**What the task asks:**
What you return must be every line below that includes the word "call".

**Source data:**
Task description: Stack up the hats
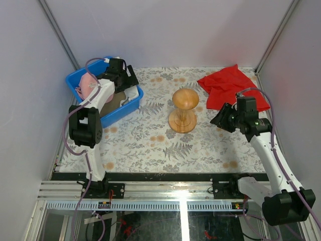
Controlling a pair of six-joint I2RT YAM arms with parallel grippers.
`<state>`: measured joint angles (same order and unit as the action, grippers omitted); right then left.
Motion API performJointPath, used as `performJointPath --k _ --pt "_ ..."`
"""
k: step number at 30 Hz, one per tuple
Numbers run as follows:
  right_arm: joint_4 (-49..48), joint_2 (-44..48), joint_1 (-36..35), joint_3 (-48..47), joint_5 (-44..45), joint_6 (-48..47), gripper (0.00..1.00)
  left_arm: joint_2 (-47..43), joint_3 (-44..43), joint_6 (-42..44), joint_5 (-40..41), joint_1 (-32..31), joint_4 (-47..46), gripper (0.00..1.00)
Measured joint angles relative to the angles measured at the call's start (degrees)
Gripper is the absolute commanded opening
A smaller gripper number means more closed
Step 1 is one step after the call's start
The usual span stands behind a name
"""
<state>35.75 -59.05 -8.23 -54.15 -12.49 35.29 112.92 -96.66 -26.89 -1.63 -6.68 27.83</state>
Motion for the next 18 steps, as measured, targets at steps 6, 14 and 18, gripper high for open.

**Written solution:**
Measured joint angles relative to the angles measured at the call's start (degrees)
Step 1 is one step after the call's start

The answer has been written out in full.